Special Considerations

Obstetric Patient Information Gathering

  • Carry or memorize an obstetric quick-reference card (“patient-contact finder”) for every call that might involve pregnancy (trauma OR medical).
  • Core questions to ask EVERY pregnant patient:
    Gestational age – “How far along are you?”
    Last menstrual period (LMP) – establishes possible due date.
    Gravida / Para – total pregnancies vs. live births; higher para generally = faster deliveries, different pain expectations, possible uterine tone issues.
    Known complications – gestational diabetes, hypertension, placenta previa, multiples, breech, etc.
    Prenatal care & treating OB / delivery hospital – try to honor patient preference when not emergent.
    Vaginal bleeding or fluid loss – quantity, color, clots.
    Pain / contractions – onset, frequency, intensity.
    Rupture of membranes (“water broke”) – time, color (clear vs. meconium), odor.
    Fetal movement (“kick counts”) – decreased or absent movement since the event is ominous.
    Seat-belt position at impact – lap belt should be under the belly across iliac crests.
    Mechanism details – speed, direction, restraint type, air-bag deployment, interior intrusion.
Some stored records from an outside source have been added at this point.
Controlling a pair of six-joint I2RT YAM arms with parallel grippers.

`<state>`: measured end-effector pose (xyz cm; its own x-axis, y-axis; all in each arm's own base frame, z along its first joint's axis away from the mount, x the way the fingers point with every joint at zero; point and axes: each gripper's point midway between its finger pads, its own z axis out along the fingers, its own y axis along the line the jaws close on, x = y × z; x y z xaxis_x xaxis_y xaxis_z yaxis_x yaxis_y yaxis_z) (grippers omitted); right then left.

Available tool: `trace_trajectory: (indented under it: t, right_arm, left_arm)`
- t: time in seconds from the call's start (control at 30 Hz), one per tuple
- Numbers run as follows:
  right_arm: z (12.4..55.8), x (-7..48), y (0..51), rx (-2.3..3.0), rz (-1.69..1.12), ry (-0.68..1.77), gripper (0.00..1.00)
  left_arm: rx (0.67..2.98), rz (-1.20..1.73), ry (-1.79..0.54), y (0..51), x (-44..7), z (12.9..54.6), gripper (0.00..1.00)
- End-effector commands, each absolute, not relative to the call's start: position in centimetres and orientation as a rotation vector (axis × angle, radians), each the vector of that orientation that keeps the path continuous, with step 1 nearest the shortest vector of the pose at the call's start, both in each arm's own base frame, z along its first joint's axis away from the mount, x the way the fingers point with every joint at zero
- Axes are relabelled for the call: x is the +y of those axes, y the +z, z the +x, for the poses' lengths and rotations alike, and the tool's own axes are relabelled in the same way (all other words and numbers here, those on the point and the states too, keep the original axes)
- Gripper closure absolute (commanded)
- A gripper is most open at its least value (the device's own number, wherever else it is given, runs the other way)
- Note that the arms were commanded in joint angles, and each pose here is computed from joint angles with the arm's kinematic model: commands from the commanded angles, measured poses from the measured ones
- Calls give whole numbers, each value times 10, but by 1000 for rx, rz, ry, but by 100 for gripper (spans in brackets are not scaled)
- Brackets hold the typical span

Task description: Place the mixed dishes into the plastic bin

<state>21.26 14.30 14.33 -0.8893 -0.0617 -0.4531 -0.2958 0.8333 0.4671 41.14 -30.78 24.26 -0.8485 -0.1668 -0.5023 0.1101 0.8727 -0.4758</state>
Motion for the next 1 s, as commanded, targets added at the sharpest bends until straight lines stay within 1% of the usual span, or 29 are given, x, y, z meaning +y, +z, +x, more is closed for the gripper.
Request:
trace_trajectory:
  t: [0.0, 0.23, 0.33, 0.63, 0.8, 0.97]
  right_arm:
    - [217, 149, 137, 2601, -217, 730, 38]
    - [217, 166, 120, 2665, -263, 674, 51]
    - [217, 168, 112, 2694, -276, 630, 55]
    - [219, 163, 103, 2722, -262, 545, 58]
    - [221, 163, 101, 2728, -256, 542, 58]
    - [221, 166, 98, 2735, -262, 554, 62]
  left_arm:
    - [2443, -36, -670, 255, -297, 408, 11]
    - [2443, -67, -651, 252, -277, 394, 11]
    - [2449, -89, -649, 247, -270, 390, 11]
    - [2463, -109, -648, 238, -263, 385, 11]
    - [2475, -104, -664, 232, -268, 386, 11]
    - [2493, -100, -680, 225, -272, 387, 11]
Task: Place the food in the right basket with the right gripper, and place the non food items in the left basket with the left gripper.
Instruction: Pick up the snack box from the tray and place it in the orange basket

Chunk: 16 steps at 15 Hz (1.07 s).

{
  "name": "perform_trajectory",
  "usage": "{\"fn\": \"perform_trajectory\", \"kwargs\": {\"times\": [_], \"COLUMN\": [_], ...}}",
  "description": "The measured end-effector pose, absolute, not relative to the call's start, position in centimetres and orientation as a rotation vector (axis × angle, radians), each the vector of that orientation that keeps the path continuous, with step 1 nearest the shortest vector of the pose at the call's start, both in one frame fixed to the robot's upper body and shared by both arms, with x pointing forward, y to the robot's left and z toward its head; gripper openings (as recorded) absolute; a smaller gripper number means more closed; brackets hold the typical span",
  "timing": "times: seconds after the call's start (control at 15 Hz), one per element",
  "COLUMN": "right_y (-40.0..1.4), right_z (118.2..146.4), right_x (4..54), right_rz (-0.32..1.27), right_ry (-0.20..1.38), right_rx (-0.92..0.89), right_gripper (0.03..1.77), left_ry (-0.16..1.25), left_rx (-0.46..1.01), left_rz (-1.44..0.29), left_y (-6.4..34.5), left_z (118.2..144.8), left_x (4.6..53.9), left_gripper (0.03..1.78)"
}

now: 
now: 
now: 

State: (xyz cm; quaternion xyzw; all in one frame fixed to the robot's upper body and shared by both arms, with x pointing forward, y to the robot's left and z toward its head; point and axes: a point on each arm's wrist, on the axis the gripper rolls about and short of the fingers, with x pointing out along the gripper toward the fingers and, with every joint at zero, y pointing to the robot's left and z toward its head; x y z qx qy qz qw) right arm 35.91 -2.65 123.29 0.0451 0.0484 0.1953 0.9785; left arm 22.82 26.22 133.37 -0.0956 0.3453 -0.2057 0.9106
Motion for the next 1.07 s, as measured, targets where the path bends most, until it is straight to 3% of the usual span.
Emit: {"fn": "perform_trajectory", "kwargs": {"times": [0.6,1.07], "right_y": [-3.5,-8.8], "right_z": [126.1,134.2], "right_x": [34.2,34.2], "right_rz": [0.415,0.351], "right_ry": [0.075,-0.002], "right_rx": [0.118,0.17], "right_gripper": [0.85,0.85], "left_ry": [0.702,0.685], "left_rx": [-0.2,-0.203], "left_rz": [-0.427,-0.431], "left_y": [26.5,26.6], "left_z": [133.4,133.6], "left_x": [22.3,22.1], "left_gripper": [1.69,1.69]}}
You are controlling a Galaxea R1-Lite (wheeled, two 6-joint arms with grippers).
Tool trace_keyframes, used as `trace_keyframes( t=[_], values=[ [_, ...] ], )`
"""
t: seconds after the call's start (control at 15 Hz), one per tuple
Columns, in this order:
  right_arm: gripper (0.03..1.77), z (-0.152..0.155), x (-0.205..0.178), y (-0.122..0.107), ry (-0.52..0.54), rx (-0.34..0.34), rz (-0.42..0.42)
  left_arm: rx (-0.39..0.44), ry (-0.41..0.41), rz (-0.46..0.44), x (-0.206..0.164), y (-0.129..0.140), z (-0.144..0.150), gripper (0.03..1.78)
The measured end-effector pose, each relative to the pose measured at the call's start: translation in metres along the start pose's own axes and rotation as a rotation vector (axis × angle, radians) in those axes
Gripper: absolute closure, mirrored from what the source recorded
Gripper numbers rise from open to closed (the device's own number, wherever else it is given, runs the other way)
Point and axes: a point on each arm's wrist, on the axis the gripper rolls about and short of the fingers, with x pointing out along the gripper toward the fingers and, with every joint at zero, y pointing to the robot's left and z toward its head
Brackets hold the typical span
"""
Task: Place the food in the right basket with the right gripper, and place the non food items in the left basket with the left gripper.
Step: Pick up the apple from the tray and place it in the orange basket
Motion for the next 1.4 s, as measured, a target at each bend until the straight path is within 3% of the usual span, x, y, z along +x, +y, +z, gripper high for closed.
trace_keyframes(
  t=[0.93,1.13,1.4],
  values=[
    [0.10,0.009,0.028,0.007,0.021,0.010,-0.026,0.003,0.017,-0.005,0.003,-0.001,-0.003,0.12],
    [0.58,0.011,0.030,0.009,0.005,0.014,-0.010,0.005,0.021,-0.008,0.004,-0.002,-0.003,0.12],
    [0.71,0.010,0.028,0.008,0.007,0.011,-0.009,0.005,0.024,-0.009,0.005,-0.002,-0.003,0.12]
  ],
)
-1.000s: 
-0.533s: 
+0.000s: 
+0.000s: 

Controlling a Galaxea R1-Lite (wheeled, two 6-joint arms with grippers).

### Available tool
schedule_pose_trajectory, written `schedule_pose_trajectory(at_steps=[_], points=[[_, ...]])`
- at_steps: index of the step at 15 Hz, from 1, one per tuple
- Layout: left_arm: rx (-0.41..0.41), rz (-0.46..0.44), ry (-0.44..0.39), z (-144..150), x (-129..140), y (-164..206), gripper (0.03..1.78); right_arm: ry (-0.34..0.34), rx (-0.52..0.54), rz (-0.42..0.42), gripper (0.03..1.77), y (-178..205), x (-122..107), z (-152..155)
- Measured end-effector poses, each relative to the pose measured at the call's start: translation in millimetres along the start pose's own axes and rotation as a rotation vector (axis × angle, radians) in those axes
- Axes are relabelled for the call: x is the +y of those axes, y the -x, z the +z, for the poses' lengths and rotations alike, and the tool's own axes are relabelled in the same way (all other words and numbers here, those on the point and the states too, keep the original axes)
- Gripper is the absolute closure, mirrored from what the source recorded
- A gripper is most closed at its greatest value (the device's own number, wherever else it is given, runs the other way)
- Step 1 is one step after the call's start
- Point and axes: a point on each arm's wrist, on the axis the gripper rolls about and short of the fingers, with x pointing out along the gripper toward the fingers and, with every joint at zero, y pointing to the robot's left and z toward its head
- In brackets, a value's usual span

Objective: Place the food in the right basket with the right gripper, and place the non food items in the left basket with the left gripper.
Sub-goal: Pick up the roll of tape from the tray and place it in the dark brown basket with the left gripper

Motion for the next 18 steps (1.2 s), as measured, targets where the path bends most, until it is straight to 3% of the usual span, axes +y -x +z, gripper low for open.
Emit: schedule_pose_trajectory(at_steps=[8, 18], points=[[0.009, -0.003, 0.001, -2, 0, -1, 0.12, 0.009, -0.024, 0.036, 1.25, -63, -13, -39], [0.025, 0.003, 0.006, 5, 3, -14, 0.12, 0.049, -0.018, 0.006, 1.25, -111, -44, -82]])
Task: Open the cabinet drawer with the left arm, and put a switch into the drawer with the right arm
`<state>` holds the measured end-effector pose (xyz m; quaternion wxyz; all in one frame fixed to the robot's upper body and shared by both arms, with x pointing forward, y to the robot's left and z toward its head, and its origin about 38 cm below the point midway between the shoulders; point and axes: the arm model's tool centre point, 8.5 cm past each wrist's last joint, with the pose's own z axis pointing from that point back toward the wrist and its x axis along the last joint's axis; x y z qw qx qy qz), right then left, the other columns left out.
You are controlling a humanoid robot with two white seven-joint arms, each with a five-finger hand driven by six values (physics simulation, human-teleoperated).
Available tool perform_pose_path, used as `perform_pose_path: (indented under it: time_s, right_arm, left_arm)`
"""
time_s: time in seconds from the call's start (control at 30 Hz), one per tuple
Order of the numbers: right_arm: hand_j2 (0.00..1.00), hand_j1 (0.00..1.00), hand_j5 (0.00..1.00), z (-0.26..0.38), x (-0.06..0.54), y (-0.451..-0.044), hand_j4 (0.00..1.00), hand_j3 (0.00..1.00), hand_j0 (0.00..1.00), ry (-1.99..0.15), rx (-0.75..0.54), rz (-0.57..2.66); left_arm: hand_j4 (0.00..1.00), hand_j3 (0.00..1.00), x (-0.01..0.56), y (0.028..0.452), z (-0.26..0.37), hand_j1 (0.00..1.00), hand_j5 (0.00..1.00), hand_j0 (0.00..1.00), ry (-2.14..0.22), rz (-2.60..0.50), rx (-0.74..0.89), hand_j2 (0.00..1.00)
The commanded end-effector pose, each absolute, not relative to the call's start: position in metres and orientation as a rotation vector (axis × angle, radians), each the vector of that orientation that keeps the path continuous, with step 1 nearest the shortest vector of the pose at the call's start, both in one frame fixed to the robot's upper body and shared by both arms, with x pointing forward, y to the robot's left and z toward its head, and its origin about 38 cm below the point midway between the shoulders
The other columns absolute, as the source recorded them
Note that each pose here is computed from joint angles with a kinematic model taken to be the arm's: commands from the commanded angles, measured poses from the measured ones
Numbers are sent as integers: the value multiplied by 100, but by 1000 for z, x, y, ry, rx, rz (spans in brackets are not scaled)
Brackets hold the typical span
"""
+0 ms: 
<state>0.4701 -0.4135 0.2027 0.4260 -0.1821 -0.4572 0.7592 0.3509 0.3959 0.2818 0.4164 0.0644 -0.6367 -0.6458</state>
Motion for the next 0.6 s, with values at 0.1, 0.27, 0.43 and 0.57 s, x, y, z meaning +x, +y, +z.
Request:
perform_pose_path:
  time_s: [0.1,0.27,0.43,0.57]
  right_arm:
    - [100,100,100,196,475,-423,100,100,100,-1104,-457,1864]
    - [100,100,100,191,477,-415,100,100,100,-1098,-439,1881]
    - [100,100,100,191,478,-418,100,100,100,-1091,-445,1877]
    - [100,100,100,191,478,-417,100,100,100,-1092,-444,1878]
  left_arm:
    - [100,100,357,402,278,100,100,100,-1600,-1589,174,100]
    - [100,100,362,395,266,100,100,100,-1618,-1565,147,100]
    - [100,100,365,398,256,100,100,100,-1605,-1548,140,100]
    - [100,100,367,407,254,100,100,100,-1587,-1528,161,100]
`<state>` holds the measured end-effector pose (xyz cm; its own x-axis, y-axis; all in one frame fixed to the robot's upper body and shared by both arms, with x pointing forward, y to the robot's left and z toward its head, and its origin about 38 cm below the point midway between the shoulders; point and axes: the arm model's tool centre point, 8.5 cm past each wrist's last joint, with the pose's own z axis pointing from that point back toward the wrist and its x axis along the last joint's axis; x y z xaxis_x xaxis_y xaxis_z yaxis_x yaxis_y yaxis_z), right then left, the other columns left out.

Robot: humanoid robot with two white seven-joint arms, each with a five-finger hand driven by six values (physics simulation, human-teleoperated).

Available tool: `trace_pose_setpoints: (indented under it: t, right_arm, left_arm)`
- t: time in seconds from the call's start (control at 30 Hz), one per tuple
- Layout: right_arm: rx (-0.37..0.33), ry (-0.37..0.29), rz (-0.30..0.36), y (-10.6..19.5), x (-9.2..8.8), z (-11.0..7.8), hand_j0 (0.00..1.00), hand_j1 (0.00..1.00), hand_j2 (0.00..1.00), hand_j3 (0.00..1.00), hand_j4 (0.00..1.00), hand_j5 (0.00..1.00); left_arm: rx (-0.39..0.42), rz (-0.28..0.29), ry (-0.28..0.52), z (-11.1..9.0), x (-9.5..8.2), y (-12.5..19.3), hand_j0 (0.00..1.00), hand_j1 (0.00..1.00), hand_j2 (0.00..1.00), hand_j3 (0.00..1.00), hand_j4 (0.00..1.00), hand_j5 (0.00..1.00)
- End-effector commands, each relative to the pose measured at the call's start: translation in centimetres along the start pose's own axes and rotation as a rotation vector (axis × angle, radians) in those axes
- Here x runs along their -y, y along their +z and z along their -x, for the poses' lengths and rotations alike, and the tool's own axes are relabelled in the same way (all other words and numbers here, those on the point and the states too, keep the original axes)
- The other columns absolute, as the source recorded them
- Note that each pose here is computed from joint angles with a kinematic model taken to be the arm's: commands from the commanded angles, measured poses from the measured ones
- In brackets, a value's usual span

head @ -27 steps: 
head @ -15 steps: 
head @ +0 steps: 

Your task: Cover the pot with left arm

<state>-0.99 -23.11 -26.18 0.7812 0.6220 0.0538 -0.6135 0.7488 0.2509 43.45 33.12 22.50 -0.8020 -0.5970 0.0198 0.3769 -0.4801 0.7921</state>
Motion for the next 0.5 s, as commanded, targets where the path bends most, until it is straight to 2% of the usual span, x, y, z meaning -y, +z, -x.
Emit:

Parity, Gravida, and Labor Considerations

  • Gravida = total number of pregnancies.
  • Para = number of deliveries ≥20 wks (live or stillborn).
  • Higher para often → faster cervical dilation and easier expulsive stage (“It’s easier after the first one”).
  • Myth chatter: full moons and labor onset – unproven but widely believed; cited as effect of lunar gravity.

Field Management of Pregnant Trauma Patients

Seat Belt & MVC Assessment

- Correct placement: lap belt below uterus, shoulder belt between breasts.